# What this task involves:
Without including any pictures, copy every line below exactly.
BEGIN Supplied records
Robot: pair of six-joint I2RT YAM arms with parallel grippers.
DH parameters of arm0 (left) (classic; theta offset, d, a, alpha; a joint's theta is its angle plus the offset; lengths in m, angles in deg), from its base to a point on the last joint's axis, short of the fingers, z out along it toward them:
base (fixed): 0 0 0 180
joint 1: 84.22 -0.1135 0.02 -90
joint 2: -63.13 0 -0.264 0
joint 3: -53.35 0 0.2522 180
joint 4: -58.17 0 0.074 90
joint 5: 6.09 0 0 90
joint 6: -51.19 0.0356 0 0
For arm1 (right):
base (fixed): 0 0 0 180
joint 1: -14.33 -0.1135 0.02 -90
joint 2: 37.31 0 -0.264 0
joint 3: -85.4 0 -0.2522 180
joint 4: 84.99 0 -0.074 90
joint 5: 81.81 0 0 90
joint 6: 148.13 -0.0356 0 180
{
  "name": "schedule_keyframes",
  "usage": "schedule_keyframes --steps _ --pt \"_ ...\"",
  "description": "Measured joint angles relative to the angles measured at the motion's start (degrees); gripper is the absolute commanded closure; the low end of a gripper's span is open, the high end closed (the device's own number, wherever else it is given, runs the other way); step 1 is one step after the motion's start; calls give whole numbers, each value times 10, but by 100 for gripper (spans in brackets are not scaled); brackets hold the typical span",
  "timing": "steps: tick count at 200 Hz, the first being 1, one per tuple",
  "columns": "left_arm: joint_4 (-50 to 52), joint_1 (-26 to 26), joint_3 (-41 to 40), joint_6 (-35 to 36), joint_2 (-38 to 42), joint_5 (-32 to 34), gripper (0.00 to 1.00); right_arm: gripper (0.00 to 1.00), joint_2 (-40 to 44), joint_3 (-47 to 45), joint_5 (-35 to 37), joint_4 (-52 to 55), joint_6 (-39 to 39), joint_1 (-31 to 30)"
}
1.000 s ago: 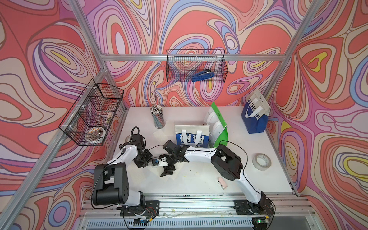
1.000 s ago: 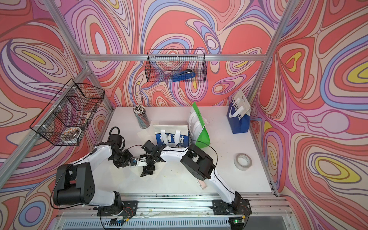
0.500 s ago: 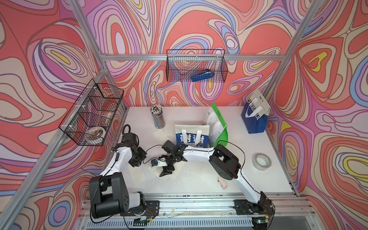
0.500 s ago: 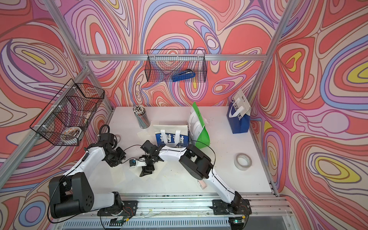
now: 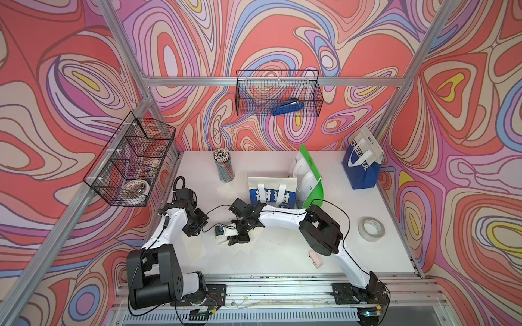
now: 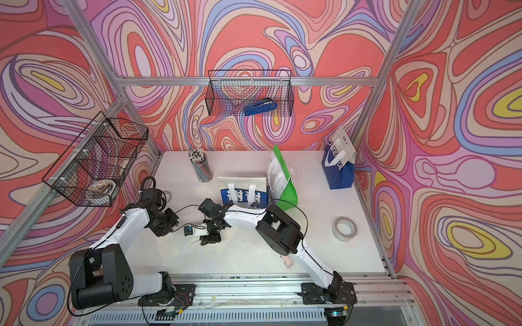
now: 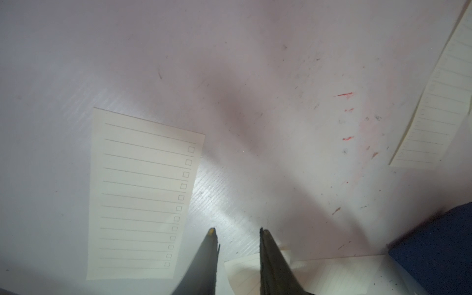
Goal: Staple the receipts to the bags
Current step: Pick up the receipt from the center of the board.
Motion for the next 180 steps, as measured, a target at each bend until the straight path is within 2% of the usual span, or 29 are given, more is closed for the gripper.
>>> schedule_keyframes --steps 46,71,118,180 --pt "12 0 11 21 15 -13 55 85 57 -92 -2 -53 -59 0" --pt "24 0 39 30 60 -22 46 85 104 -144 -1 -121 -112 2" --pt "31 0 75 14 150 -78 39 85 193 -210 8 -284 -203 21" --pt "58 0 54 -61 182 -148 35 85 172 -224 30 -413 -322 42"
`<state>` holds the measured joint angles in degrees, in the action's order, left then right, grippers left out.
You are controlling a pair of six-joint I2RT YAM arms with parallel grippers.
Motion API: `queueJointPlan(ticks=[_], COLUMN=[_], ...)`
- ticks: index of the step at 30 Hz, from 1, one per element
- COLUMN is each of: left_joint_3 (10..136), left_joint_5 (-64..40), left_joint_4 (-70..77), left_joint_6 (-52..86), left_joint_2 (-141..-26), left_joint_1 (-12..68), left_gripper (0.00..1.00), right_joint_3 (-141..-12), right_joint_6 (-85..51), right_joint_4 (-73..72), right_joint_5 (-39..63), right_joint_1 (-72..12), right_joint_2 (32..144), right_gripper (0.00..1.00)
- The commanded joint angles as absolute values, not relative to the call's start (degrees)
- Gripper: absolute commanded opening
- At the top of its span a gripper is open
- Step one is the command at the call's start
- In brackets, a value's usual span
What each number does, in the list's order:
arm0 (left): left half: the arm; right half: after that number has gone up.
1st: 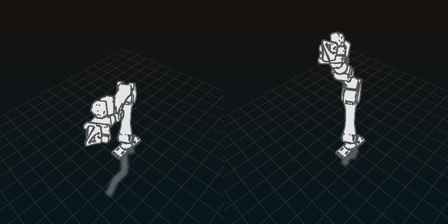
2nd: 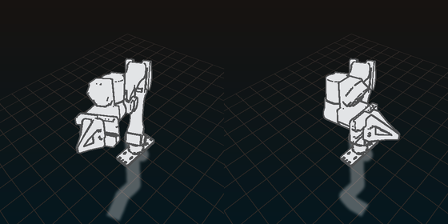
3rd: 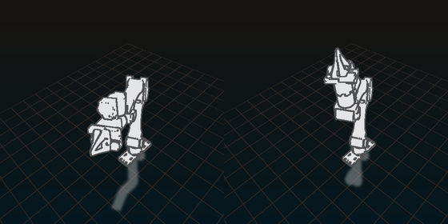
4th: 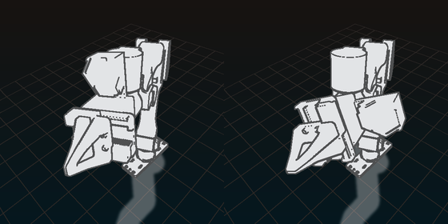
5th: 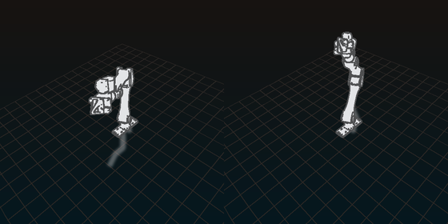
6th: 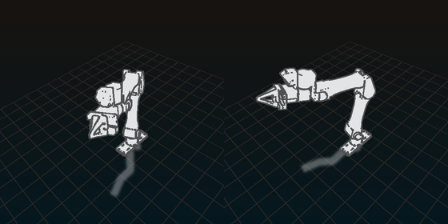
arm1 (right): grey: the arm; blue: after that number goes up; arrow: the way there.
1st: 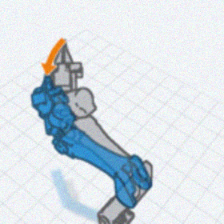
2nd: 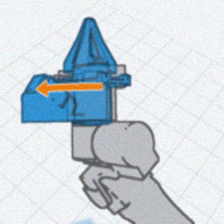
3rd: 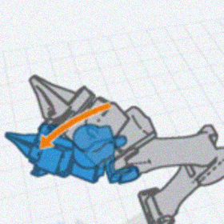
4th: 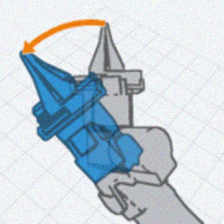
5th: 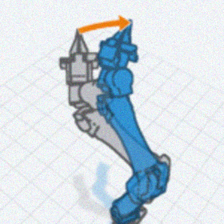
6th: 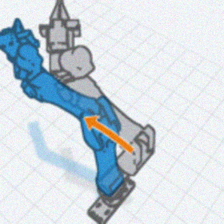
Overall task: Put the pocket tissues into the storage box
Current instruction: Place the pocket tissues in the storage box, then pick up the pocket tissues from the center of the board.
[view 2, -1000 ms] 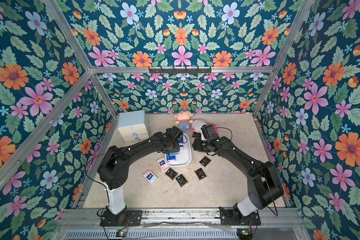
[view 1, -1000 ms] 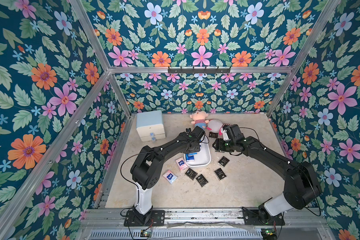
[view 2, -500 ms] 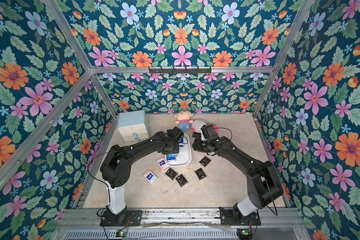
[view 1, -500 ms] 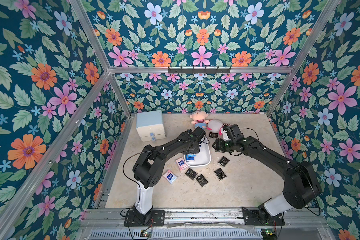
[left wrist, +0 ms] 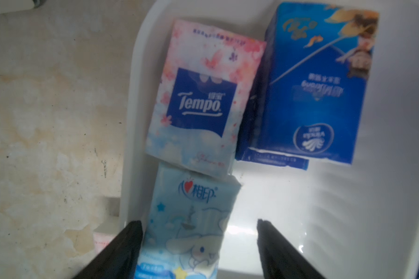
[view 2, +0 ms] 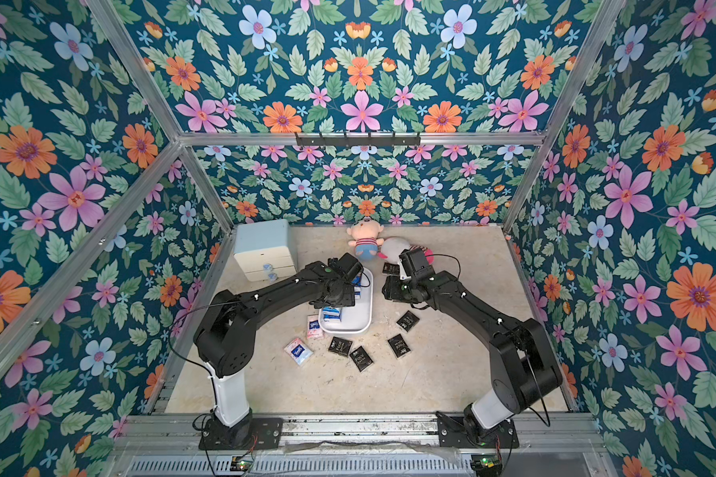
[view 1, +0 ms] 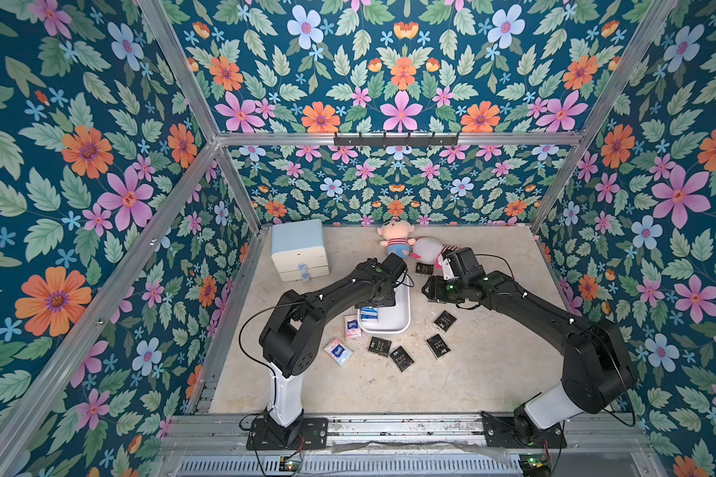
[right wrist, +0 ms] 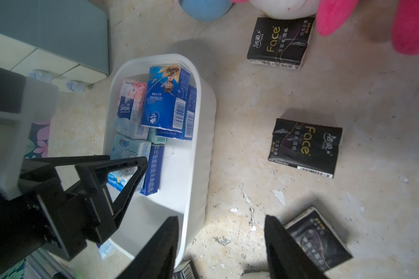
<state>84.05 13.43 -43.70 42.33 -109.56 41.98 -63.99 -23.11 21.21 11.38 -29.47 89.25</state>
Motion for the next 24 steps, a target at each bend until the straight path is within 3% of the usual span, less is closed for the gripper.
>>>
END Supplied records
# Answer below:
Robot: pair of six-joint I2RT YAM arms with parallel grippers.
DH parameters of arm0 (left) (classic; theta offset, d, a, alpha; a joint's theta is its angle plus the offset; lengths in m, angles in deg), from its base to a point on the last joint's axis, short of the fingers, z out along it toward them:
base (fixed): 0 0 0 180
joint 1: 84.22 -0.1135 0.02 -90
joint 2: -63.13 0 -0.264 0
joint 3: -53.35 0 0.2522 180
joint 4: -58.17 0 0.074 90
joint 5: 6.09 0 0 90
joint 6: -51.19 0.0356 0 0
For arm1 (right):
base (fixed): 0 0 0 180
joint 1: -14.33 -0.1135 0.02 -90
joint 2: 37.31 0 -0.264 0
joint 3: -85.4 0 -0.2522 180
joint 4: 84.99 0 -0.074 90
joint 5: 81.81 0 0 90
joint 6: 148.13 -0.0356 0 180
{
  "name": "schedule_keyframes",
  "usage": "schedule_keyframes --steps _ --pt \"_ ...\"",
  "description": "Measured joint angles relative to the angles measured at the motion's start (degrees); gripper is the absolute commanded closure; the low end of a gripper's span is open, the high end closed (the device's own number, wherever else it is given, runs the other way); step 1 is one step after the motion's start; calls give whole numbers, each value times 10, but by 100 for gripper (spans in brackets are not scaled); brackets hold the typical span",
  "timing": "steps: tick count at 200 Hz, the first being 1, one per tuple",
  "columns": "left_arm: joint_4 (-50 to 52), joint_1 (-26 to 26), joint_3 (-41 to 40), joint_6 (-35 to 36), joint_2 (-38 to 42), joint_5 (-32 to 34), gripper (0.00 to 1.00); right_arm: gripper (0.00 to 1.00), joint_2 (-40 to 44), joint_3 (-47 to 45), joint_5 (-35 to 37), joint_4 (-52 to 55), joint_6 (-39 to 39), joint_1 (-31 to 30)"
}
1.000 s ago: 
1.000 s ago: 
0.500 s ago: 
0.500 s ago: 
now: 
now: 
now: 
Goal: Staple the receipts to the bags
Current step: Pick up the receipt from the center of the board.
Motion for the next 180 steps, as measured, a target at each bend until the straight path is within 2% of the usual span, or 29 are given, more is closed for the gripper.
>>> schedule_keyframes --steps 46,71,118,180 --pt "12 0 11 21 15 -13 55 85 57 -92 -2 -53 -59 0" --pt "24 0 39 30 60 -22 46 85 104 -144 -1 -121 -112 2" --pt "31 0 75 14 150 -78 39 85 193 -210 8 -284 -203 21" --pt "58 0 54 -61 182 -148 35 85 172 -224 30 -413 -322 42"
`<state>` holds the measured joint angles in degrees, in the action's order, left then right, grippers left out.
You are controlling a pair of six-joint I2RT YAM arms with parallel grippers.
Motion API: `queueJointPlan(ticks=[_], COLUMN=[_], ...)`
- ticks: index of the step at 30 Hz, from 1, one per element
- COLUMN is each of: left_joint_3 (10..136), left_joint_5 (-64..40), left_joint_4 (-70..77), left_joint_6 (-52..86), left_joint_2 (-141..-26), left_joint_1 (-12..68), left_gripper (0.00..1.00), right_joint_3 (-141..-12), right_joint_6 (-85..51), right_joint_4 (-73..72), right_joint_5 (-39..63), right_joint_1 (-72..12), right_joint_2 (32..144), right_gripper (0.00..1.00)
- The commanded joint angles as absolute values, not relative to the call's start (degrees)
- Gripper: absolute commanded opening
- At the top of its span a gripper is open
- Step one is the command at the call's start
- In brackets, a value's usual span
What each number does, in the list's order:
arm0 (left): left half: the arm; right half: after that number has gone up.
1st: 
2nd: 
3rd: 
4th: 
5th: 
6th: 
arm1 (right): grey: the arm; blue: after that number goes up; arrow: the way there.
1st: 
2nd: 
3rd: 
4th: 
5th: 
6th: 
Overall task: Put the pocket tissues into the storage box
Current instruction: Place the pocket tissues in the storage box, then pick up the pocket tissues from the center of the board.
[view 2, -1000 ms] 
[view 1, -1000 ms] 
[view 2, -500 ms] 
[view 1, -500 ms] 
[left wrist, +0 ms] 
[view 2, +0 ms] 
[view 1, +0 ms] 
[right wrist, +0 ms] 
<state>84.05 13.43 -43.70 42.33 -109.56 41.98 -63.99 -23.11 21.21 11.38 -29.47 89.25</state>
Motion for the next 24 steps, a target at each bend until the straight path is within 3% of the usual span, less is closed for the gripper.
>>>

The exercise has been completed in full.